What are we doing about this inequality?
Children’s Cancer Institute is committed to doing all it can to improve the outlook for all children with cancer. We see our discoveries as not just benefiting Australia, but countries all over the world. Our contribution to the global cancer research effort is strong and is continually growing as we increasingly share our discoveries through international collaborative networks.
Zero Childhood Cancer leads by example
A great illustration of our contribution on the world stage is the Zero Childhood Cancer Program (ZERO), which we lead in partnership with Kids Cancer Centre at Sydney Children’s Hospital, Randwick, and which is recognised as a world-leader in precision medicine for childhood cancer.
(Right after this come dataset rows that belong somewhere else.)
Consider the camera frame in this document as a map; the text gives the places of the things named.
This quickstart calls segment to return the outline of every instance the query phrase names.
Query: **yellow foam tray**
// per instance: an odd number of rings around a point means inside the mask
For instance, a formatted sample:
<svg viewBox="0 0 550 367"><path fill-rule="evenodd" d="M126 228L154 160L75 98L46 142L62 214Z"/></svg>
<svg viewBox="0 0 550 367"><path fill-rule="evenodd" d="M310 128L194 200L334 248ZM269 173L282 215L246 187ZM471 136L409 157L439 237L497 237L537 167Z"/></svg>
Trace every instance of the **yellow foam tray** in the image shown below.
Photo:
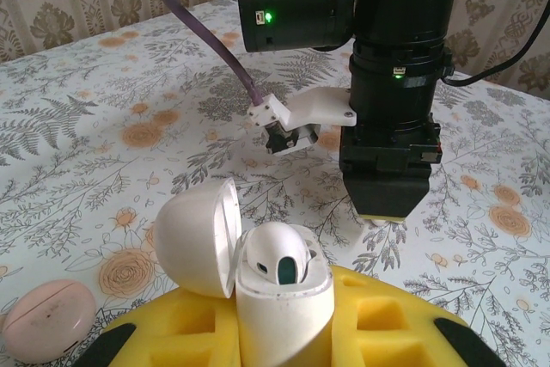
<svg viewBox="0 0 550 367"><path fill-rule="evenodd" d="M467 324L425 300L357 272L333 266L336 308L315 367L465 367L433 321ZM106 331L137 326L109 367L240 367L235 298L177 289L122 315Z"/></svg>

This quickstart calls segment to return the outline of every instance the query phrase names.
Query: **open case lid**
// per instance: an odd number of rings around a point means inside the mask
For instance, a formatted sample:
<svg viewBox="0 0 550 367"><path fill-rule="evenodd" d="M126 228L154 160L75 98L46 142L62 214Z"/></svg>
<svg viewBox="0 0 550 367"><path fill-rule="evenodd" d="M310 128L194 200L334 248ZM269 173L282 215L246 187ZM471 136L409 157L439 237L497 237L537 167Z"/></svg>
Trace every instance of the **open case lid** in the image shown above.
<svg viewBox="0 0 550 367"><path fill-rule="evenodd" d="M176 195L155 221L159 264L180 287L209 297L231 297L241 213L232 179L214 180Z"/></svg>

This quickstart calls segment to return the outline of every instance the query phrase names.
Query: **orange flower print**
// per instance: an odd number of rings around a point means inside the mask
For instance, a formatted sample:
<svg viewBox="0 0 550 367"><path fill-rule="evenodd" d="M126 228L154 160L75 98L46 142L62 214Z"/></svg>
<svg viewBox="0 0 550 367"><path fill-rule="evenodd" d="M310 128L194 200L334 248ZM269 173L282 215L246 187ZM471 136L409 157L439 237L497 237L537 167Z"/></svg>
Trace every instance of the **orange flower print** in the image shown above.
<svg viewBox="0 0 550 367"><path fill-rule="evenodd" d="M153 236L154 231L155 223L151 223L151 226L147 229L147 232L145 232L145 238L141 244L141 250L149 254L149 258L151 261L153 261L154 263L158 263L155 252L155 238Z"/></svg>
<svg viewBox="0 0 550 367"><path fill-rule="evenodd" d="M89 98L91 95L92 93L89 90L81 90L76 94L76 96L83 99Z"/></svg>
<svg viewBox="0 0 550 367"><path fill-rule="evenodd" d="M161 138L162 130L151 123L130 125L122 131L122 140L131 148L150 148L158 144Z"/></svg>
<svg viewBox="0 0 550 367"><path fill-rule="evenodd" d="M254 159L251 159L251 158L243 159L242 161L247 166L247 169L248 168L256 168L258 166L258 163Z"/></svg>
<svg viewBox="0 0 550 367"><path fill-rule="evenodd" d="M151 175L149 175L149 178L142 178L142 179L139 179L139 181L145 182L147 189L150 189L151 186L158 185L161 182L161 179L155 176L155 172L151 172Z"/></svg>
<svg viewBox="0 0 550 367"><path fill-rule="evenodd" d="M245 131L250 131L252 128L254 128L254 124L252 122L243 122L241 124L241 127L242 129L244 129Z"/></svg>
<svg viewBox="0 0 550 367"><path fill-rule="evenodd" d="M153 279L155 265L140 249L126 249L113 254L101 266L99 285L103 293L118 298L132 298Z"/></svg>
<svg viewBox="0 0 550 367"><path fill-rule="evenodd" d="M509 206L493 206L489 209L489 218L503 232L510 235L531 235L531 224L521 212Z"/></svg>
<svg viewBox="0 0 550 367"><path fill-rule="evenodd" d="M503 204L516 206L520 202L522 202L522 198L519 196L519 194L512 188L507 187L506 185L497 185L494 188L494 192L498 200Z"/></svg>
<svg viewBox="0 0 550 367"><path fill-rule="evenodd" d="M153 237L153 231L155 231L155 223L152 223L151 226L147 229L145 233L145 241L147 241L151 247L155 247L155 241Z"/></svg>
<svg viewBox="0 0 550 367"><path fill-rule="evenodd" d="M146 103L137 103L136 105L131 107L131 112L133 114L141 115L142 113L146 112L147 109L149 109L149 105L147 105Z"/></svg>
<svg viewBox="0 0 550 367"><path fill-rule="evenodd" d="M213 142L213 141L217 141L217 131L215 129L210 129L206 134L205 134L205 137L206 137L206 140L208 142Z"/></svg>
<svg viewBox="0 0 550 367"><path fill-rule="evenodd" d="M112 147L113 147L112 143L109 143L109 142L105 141L105 142L103 142L103 144L101 144L101 146L94 149L94 153L98 154L98 155L99 154L105 154L109 150L111 150Z"/></svg>
<svg viewBox="0 0 550 367"><path fill-rule="evenodd" d="M227 32L223 34L222 38L226 40L236 40L239 39L239 34L237 32Z"/></svg>
<svg viewBox="0 0 550 367"><path fill-rule="evenodd" d="M155 113L153 122L160 126L171 125L180 118L180 114L175 111L161 111Z"/></svg>
<svg viewBox="0 0 550 367"><path fill-rule="evenodd" d="M125 39L133 39L139 36L139 32L136 30L131 30L129 32L124 32L121 36Z"/></svg>
<svg viewBox="0 0 550 367"><path fill-rule="evenodd" d="M156 176L153 175L153 176L151 176L151 177L149 178L149 182L148 182L148 183L149 183L149 185L158 185L158 183L159 183L160 181L161 181L161 180L160 180L158 177L156 177Z"/></svg>
<svg viewBox="0 0 550 367"><path fill-rule="evenodd" d="M529 306L529 303L525 300L517 300L516 301L516 304L517 304L517 307L521 310L521 311L529 311L530 310L530 306Z"/></svg>
<svg viewBox="0 0 550 367"><path fill-rule="evenodd" d="M164 99L166 99L167 101L172 101L174 99L178 99L178 95L175 94L174 92L167 92L166 94L163 94L162 95L164 97Z"/></svg>
<svg viewBox="0 0 550 367"><path fill-rule="evenodd" d="M428 260L432 260L434 262L438 271L440 266L447 268L447 265L449 264L449 262L447 262L447 260L440 254L432 254L431 256L426 254L426 257L428 257Z"/></svg>
<svg viewBox="0 0 550 367"><path fill-rule="evenodd" d="M466 187L470 188L471 190L479 191L481 189L481 184L478 182L478 180L471 177L470 175L461 176L461 181Z"/></svg>
<svg viewBox="0 0 550 367"><path fill-rule="evenodd" d="M235 45L235 42L231 39L222 38L221 41L225 45L225 47L229 49Z"/></svg>
<svg viewBox="0 0 550 367"><path fill-rule="evenodd" d="M136 213L136 210L134 210L130 206L126 208L120 208L119 211L117 212L117 216L114 218L114 222L115 222L114 228L115 229L130 228L130 225L133 224L137 216L138 214Z"/></svg>
<svg viewBox="0 0 550 367"><path fill-rule="evenodd" d="M329 131L319 134L319 140L317 141L320 147L331 152L336 152L340 147L340 132Z"/></svg>
<svg viewBox="0 0 550 367"><path fill-rule="evenodd" d="M101 39L98 43L103 47L118 47L124 45L125 40L124 38L109 37Z"/></svg>
<svg viewBox="0 0 550 367"><path fill-rule="evenodd" d="M307 188L303 188L300 190L300 195L302 196L302 202L306 201L306 198L311 198L312 194L311 191L309 191Z"/></svg>

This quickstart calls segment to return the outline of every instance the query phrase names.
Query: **floral tablecloth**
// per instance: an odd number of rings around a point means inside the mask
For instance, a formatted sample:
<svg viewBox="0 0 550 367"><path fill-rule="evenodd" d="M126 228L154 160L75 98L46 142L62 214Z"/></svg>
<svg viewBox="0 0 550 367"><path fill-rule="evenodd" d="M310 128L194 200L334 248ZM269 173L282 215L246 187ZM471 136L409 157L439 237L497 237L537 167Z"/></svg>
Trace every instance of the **floral tablecloth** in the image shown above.
<svg viewBox="0 0 550 367"><path fill-rule="evenodd" d="M236 3L193 13L280 99L349 85L351 44L247 54ZM480 82L440 85L443 164L404 224L358 220L340 178L339 131L275 157L223 61L172 15L0 66L0 312L55 278L95 294L89 339L174 288L152 233L160 207L233 177L243 228L310 227L332 263L457 313L509 366L550 365L550 102ZM19 365L0 342L0 365Z"/></svg>

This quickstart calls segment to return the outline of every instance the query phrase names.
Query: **white earbud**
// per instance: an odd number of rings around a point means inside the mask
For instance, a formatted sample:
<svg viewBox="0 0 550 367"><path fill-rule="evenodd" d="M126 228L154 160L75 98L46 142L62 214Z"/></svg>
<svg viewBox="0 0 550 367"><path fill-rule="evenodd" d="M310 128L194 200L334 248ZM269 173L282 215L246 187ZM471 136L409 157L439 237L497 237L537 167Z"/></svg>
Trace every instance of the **white earbud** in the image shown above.
<svg viewBox="0 0 550 367"><path fill-rule="evenodd" d="M263 223L246 243L248 265L274 284L299 284L311 258L308 245L286 223Z"/></svg>
In 2019, ZERO was one of only six programs to be included in a review of the top international precision medicine programs, published in the world’s leading cancer journal, Nature Reviews Cancer. The following year, results from the first 250 children enrolled in ZERO’s national clinical trial were published in the international journal, Nature Medicine, and in 2021, this research was included in the ‘top 10 significant accomplishments in genomic medicine implementation’ by the USA’s National Advisory Council for Human Genome Research, published in the American Journal of Human Genetics.
All that we are learning through ZERO is not just growing our own understanding of childhood cancer – it is furthering the global research effort. Through online data sharing platforms, scientists and clinicians all over the world are gaining access to ZERO-generated data, and this collaboration is driving research that stands to benefit all children with cancer, wherever they may live.